TASK OBJECTIVE> Lines from the one containing "Give the polygon outlines of the grey" through the last one in the data below: write them out word for word, and only them.

Stored data>
'''
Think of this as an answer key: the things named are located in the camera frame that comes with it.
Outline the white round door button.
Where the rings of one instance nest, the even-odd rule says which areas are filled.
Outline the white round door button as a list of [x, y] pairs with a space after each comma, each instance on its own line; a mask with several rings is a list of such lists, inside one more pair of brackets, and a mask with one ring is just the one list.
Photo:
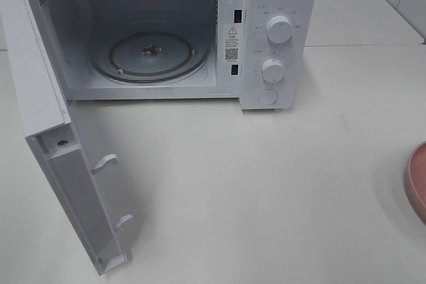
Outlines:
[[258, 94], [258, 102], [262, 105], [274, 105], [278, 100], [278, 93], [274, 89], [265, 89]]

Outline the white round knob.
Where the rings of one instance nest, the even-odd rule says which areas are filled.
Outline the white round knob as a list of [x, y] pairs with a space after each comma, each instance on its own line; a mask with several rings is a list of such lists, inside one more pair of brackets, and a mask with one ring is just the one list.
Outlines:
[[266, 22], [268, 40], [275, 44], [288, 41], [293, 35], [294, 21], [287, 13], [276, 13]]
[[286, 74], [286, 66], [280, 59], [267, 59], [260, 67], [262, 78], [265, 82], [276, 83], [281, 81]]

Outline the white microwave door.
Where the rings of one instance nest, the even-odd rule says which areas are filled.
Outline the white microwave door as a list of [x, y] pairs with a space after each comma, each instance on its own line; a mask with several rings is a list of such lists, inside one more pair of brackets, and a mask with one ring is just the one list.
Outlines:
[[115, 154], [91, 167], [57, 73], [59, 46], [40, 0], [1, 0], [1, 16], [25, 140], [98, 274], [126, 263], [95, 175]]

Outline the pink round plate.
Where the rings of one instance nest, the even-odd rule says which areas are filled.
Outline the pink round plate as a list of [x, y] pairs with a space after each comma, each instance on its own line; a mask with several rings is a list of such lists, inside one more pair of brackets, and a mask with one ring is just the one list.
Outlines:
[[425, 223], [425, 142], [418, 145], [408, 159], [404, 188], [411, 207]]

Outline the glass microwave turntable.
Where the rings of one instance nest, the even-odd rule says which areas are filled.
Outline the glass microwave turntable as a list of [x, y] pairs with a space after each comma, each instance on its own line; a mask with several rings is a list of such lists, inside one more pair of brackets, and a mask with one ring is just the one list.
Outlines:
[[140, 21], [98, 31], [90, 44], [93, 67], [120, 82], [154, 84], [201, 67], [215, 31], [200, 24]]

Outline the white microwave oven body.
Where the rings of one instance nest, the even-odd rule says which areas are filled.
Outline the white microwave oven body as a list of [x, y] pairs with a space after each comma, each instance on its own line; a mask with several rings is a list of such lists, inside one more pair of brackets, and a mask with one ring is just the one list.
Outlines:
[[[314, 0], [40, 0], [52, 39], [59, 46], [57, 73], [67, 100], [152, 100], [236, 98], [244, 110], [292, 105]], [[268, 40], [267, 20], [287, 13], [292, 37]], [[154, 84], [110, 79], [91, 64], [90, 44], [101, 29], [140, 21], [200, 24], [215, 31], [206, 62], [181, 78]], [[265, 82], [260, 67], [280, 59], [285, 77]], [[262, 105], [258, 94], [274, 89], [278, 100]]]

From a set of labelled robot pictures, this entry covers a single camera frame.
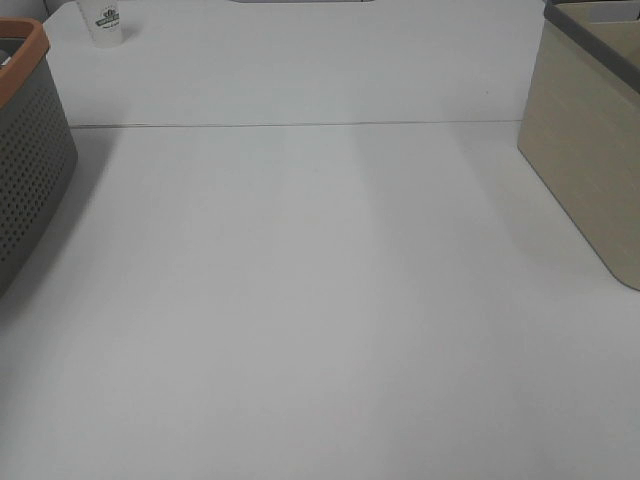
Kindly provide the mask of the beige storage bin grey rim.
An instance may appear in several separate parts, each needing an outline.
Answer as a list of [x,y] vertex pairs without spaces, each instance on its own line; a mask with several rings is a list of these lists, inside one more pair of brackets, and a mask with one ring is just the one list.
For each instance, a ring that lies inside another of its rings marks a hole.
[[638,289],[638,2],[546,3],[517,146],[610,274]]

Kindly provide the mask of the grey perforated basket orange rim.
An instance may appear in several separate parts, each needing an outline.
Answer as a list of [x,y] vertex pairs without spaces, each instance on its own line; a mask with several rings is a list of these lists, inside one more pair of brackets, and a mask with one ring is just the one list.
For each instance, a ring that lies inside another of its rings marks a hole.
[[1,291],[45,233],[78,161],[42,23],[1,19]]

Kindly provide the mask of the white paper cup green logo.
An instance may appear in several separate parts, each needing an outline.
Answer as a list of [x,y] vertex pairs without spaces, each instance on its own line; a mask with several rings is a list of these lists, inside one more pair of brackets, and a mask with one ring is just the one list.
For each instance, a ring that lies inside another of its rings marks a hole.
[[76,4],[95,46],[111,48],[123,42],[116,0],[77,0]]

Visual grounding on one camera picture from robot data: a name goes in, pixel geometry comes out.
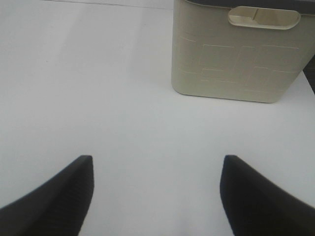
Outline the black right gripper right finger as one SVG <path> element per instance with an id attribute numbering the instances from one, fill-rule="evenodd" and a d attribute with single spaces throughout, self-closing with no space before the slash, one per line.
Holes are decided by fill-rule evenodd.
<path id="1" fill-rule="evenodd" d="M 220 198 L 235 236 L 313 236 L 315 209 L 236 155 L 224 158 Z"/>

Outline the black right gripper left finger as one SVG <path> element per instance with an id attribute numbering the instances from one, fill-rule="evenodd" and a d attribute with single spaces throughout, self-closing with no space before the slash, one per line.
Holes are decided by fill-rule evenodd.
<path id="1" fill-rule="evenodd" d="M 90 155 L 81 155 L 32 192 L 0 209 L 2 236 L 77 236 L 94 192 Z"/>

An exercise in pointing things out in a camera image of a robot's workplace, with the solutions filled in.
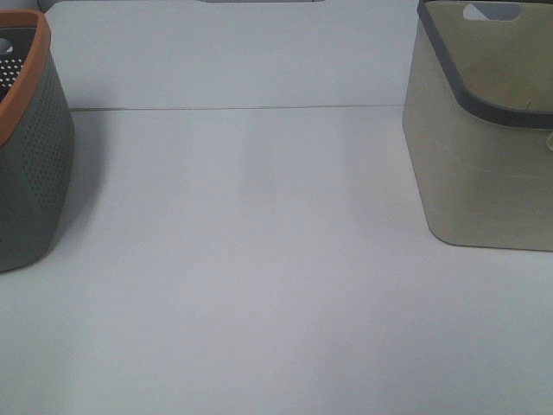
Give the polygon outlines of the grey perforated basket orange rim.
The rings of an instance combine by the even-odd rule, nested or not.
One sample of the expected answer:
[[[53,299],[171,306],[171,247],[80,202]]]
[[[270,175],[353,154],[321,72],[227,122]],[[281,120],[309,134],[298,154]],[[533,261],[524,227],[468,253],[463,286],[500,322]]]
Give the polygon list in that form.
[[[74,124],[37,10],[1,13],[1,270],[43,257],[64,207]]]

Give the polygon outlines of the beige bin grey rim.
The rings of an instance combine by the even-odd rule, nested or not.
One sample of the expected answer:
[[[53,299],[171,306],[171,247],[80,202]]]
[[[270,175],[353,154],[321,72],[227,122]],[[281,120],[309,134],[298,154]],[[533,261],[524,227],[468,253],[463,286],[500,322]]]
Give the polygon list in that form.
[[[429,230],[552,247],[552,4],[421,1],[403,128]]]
'''
PROBLEM SOLUTION>
Give the polygon outlines of the grey perforated basket orange rim.
The rings of an instance combine by the even-odd rule, nested or not.
One sample of the expected answer:
[[[53,299],[171,306],[171,247],[80,202]]]
[[[270,175],[353,154],[321,72],[227,122]],[[281,120],[309,134],[298,154]],[[533,261],[524,227],[468,253],[463,286],[500,322]]]
Give the polygon list in that form.
[[[74,124],[37,10],[1,13],[1,270],[43,257],[64,207]]]

Give the polygon outlines of the beige bin grey rim.
The rings of an instance combine by the even-odd rule, nested or not.
One sample of the expected answer:
[[[53,299],[171,306],[171,247],[80,202]]]
[[[270,175],[353,154],[321,72],[227,122]],[[281,120],[309,134],[298,154]],[[533,261],[524,227],[468,253],[463,286],[500,322]]]
Give the polygon list in that form.
[[[429,230],[552,247],[552,4],[421,1],[403,128]]]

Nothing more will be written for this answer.